• **What the task asks**: Please restate exactly the lines from the one holding "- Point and" to the end of the material, including both ends and excluding every picture.

---------- The data ----------

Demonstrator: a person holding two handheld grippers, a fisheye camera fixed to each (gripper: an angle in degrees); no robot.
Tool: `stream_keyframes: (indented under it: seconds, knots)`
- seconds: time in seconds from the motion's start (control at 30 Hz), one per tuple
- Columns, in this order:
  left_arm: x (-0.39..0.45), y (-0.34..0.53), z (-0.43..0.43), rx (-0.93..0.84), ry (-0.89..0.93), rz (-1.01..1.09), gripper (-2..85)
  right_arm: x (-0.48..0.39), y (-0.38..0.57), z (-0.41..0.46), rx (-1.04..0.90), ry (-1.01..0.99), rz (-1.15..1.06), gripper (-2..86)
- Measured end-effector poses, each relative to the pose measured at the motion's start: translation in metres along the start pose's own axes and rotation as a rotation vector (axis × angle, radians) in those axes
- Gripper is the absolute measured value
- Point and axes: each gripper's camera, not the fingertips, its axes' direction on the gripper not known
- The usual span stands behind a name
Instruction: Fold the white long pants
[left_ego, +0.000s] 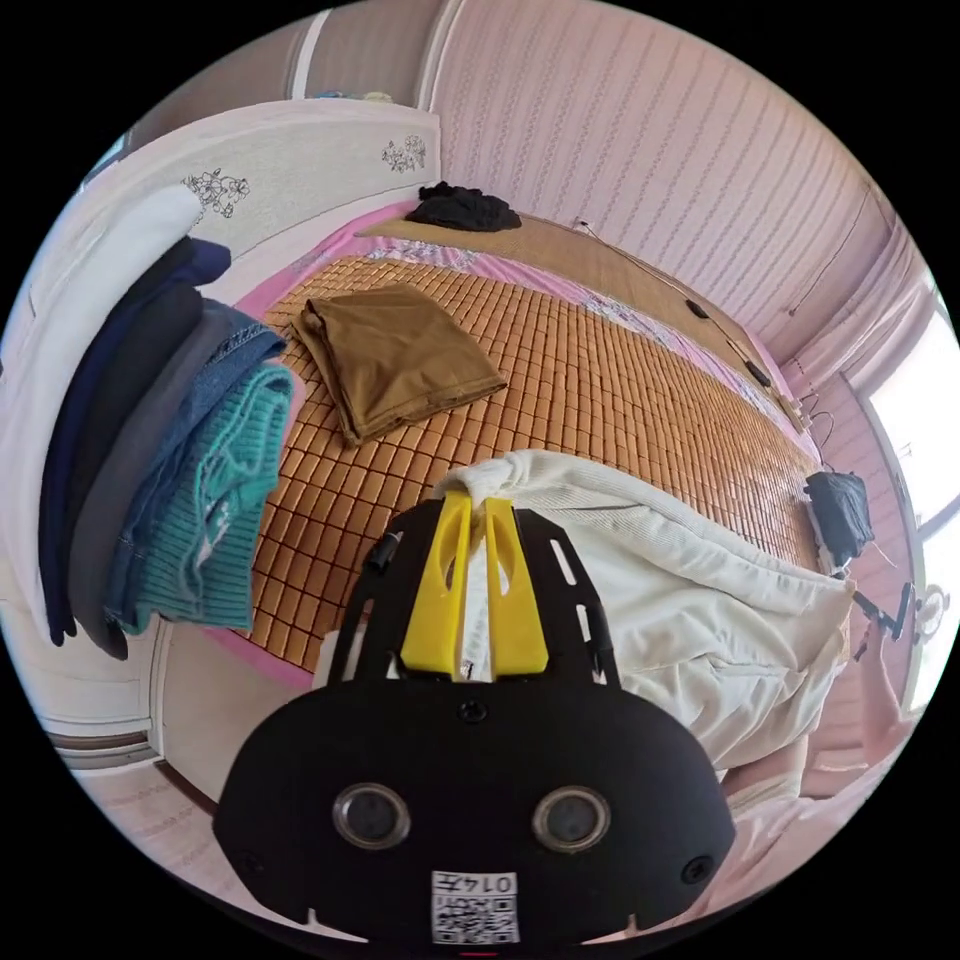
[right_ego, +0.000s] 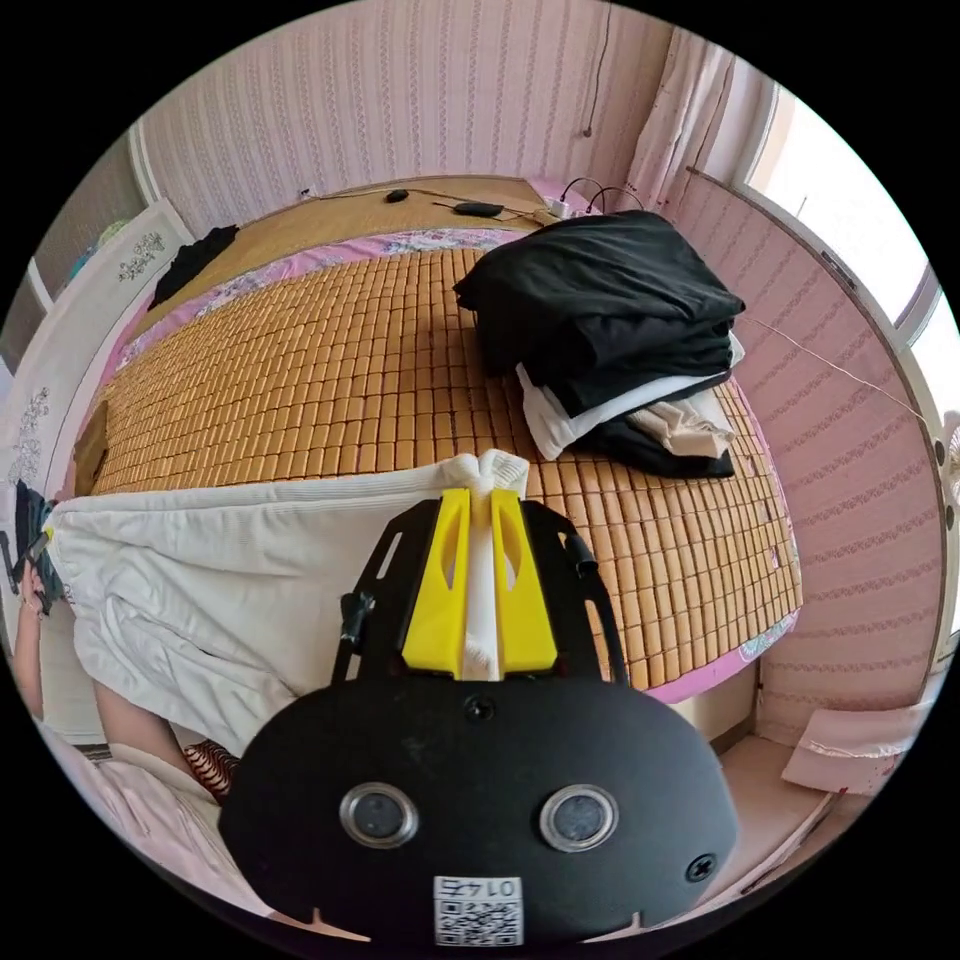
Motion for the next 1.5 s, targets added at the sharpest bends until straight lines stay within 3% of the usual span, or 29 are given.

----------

• **Solution to the exercise**:
- Point and axes: each gripper's camera, not the fingertips, its axes' direction on the gripper not known
- The usual span stands behind a name
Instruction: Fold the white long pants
[left_ego, +0.000s] 
[right_ego, +0.000s] 
Motion for the next 1.5 s, targets added at the sharpest bends until straight lines stay within 3% of the usual span, or 29 are given.

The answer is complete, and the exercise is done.